Maybe you have a better definition, but this one’s probably adequate for our discussion here.

Anyway, Malone’s book got me to thinking about corporate cultures at tech companies and their effect on a company’s performance. It’s something that I think is really undervalued in too many of today’s corporations. It’s often dismissed as a squishy, “soft” issue that’s unimportant to analytical senior managers.

Regardless of my HP bias, there have been a lot of very successful companies that have been built with very different cultures relative to HP’s in its heyday. One notable contrast would be IBM, a peer and competitor which as an east coast-based company had a much more traditional, hierarchical, button-down culture than HP. But the IBM culture was revered as well, and the company was also wildly successful for a long period of time. As the saying goes, there’s more than one way to skin a cat (a very unfortunate idiom–who thought that one up?).
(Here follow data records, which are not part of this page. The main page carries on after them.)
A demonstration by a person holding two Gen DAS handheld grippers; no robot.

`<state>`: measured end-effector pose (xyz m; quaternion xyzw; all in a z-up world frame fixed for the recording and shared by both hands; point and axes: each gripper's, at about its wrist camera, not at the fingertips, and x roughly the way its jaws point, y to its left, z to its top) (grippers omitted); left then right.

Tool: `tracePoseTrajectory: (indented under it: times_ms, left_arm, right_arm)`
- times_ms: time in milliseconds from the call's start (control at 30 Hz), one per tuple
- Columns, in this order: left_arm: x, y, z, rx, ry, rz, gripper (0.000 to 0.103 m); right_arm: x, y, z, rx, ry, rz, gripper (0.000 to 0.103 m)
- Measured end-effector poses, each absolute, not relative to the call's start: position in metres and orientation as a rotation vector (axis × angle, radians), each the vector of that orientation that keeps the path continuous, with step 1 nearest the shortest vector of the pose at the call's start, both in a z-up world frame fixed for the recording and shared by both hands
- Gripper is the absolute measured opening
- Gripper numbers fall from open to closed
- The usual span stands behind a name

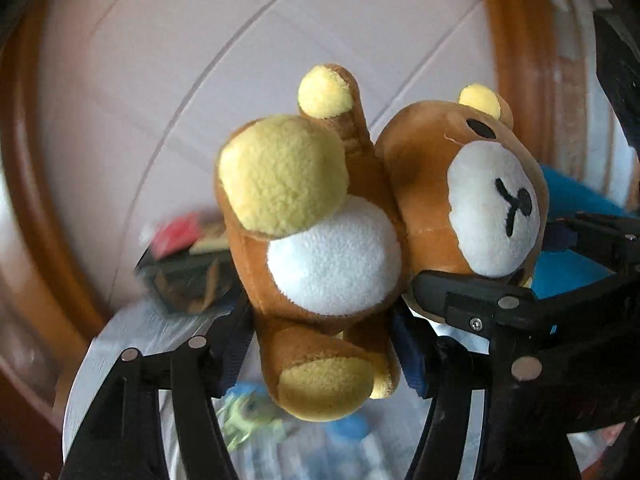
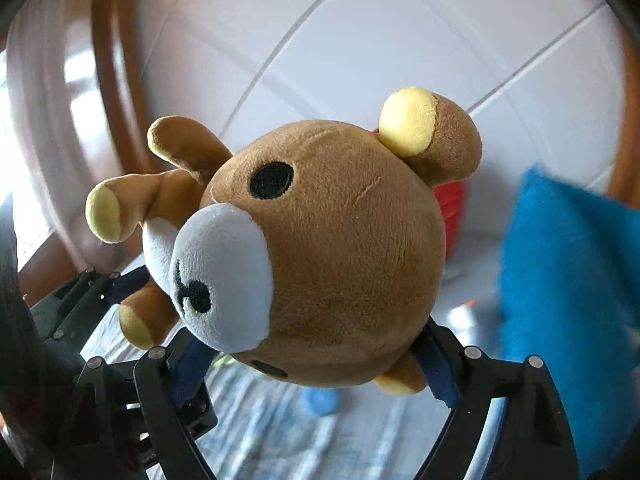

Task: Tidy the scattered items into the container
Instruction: 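Carry the teddy bear over the blue crate and open both grippers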

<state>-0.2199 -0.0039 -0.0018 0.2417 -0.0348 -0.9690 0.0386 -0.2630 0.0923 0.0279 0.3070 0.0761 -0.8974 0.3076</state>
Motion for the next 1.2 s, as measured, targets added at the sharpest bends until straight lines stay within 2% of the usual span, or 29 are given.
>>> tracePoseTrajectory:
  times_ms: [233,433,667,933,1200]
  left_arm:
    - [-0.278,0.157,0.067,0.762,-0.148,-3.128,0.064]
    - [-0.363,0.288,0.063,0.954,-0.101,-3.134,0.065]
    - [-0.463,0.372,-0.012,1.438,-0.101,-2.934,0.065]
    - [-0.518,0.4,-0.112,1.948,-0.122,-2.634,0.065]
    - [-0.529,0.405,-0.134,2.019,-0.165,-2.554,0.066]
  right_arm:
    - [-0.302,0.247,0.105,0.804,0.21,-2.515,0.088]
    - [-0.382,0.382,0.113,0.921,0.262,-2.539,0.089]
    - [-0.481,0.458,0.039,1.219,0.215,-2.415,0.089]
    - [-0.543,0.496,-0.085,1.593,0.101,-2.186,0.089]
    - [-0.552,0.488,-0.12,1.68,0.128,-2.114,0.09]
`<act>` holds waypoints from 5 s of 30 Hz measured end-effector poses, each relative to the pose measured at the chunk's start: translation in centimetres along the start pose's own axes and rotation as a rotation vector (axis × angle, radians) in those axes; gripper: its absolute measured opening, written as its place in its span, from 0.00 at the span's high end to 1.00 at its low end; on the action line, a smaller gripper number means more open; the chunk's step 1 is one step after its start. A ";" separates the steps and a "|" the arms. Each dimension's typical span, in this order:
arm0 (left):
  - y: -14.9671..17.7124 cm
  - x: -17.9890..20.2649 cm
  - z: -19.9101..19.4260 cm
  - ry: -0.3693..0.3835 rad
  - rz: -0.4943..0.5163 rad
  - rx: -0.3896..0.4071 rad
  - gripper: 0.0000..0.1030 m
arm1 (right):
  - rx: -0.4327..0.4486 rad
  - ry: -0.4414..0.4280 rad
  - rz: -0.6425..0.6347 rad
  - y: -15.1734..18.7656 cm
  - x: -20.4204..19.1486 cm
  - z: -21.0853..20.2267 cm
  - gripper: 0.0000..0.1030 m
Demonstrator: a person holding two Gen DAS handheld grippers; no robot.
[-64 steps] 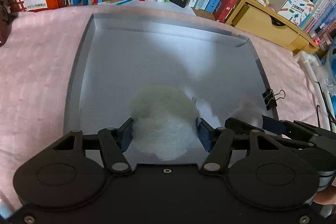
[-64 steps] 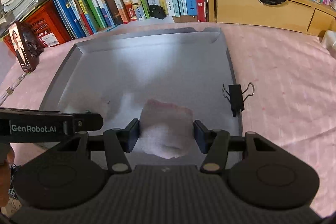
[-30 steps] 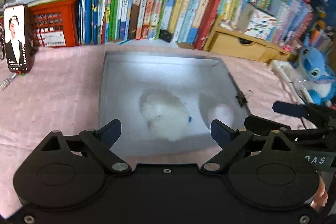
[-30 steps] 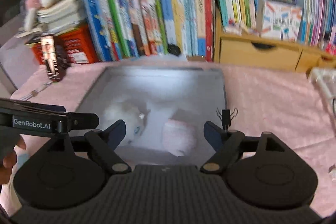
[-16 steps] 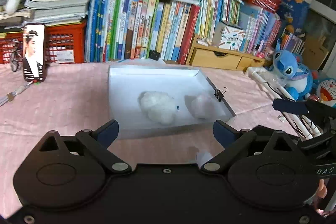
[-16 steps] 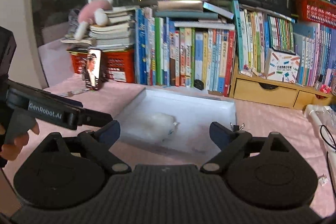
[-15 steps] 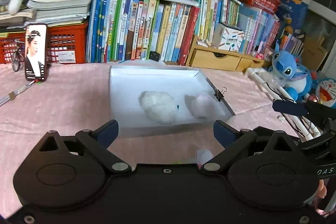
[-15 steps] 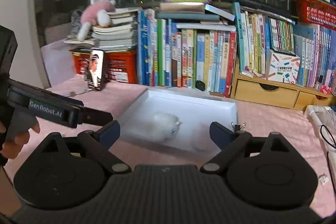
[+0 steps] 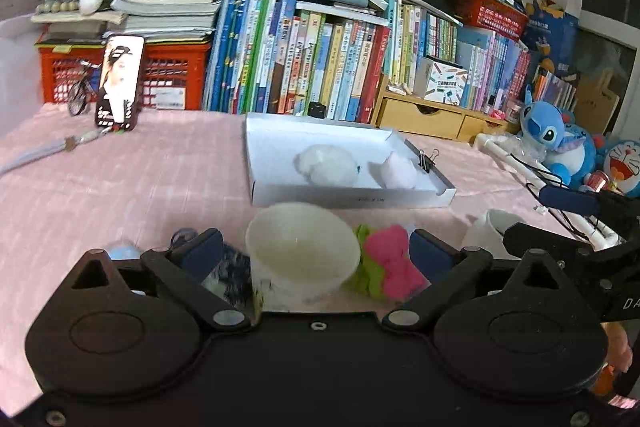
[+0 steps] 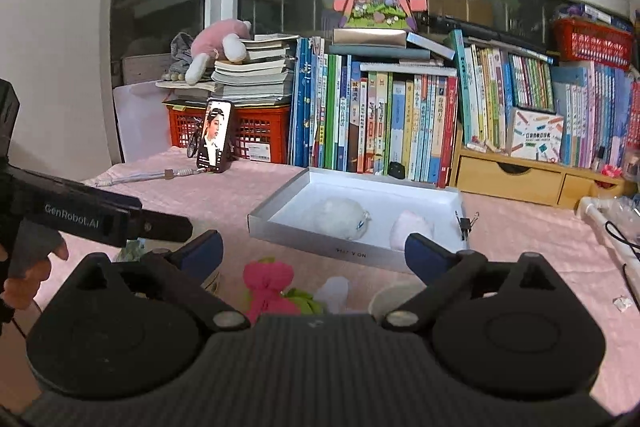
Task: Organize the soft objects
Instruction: 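Withdraw both tools from the box toward the remaining soft items, then grasp the green gingham bundle with the left tool while the right tool grasps the purple plush, then carry the gingham bundle with the left tool while the right tool carries the plush to the box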
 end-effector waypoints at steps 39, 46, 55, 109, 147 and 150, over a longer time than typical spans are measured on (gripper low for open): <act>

Cultures have been described many different ways including but not limited to “Work Hard, Play Hard Culture”, “Tough-Guy, Macho Culture”, “Process Culture”, “Bet-The-Company Culture”, and many more. In my mind, none of these characterizations matters all that much in the end. What matters, in my opinion is does the culture drive positive long-term corporate results.
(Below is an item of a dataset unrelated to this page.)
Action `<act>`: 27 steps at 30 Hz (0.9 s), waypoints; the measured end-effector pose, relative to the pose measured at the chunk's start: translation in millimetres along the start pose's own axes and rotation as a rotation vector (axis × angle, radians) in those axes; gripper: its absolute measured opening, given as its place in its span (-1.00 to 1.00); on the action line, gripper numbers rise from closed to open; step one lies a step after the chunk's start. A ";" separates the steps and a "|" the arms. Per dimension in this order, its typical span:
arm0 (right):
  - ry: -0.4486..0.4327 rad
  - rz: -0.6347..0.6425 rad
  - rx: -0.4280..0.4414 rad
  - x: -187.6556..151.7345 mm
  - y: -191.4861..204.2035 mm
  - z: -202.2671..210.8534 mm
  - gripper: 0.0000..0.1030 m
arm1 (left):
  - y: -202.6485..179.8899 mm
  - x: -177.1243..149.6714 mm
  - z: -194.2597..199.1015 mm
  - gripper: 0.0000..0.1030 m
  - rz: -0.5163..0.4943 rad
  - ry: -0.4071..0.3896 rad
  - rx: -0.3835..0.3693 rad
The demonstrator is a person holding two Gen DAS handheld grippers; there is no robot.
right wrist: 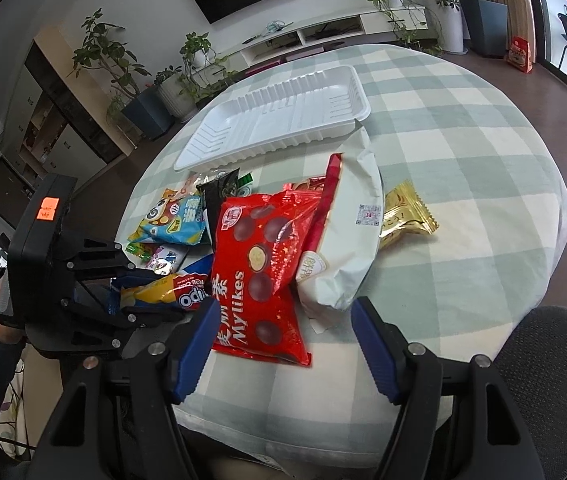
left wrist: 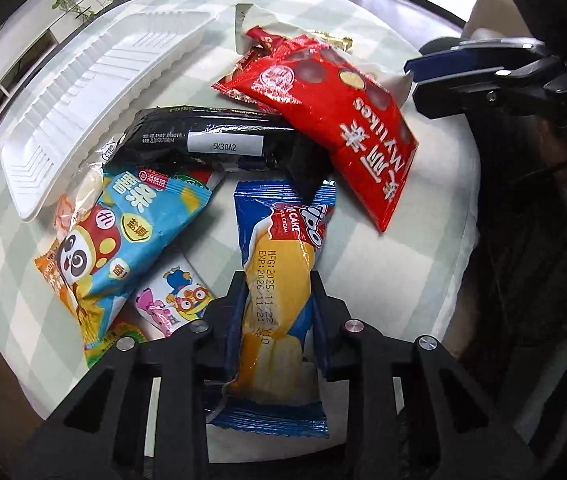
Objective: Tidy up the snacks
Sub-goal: 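Grasp the blue-and-yellow cake bar with the left tool while the right tool grasps the white-and-red packet, then lift the cake bar with the left tool while the right tool lifts the white packet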
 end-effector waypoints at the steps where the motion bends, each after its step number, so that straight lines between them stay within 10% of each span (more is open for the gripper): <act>1: 0.000 -0.006 -0.001 0.6 -2.0 0.1 0.39 | 0.0 -0.9 1.5 -0.50 0.016 -0.009 -0.025; 17: 0.053 -0.188 0.036 28.6 -42.5 -11.7 0.12 | 4.4 -36.8 40.2 -0.56 0.333 -0.259 -0.207; 27: 0.140 -0.208 0.032 41.5 -44.2 -34.3 0.12 | -20.7 -30.6 23.8 -0.53 0.240 -0.157 -0.134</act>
Point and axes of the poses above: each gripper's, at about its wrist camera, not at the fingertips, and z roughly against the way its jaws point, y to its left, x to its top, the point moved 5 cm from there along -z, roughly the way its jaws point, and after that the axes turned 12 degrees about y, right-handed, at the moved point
Image Showing Nothing Else Matters if Your Company Doesn't Have a Winning Corporate Culture

So you might surmise from the previous sentence that the easiest way to define a great corporate culture is to look at financial results. That’s fine in the long run; with the benefit of hindsight, there probably is no better way to identify a great corporate culture than the decades of financial success such as HP and IBM enjoyed. But in the short run, financial results can be deceiving. It’s entirely possible to have a great short run of success even with a poisonous company culture.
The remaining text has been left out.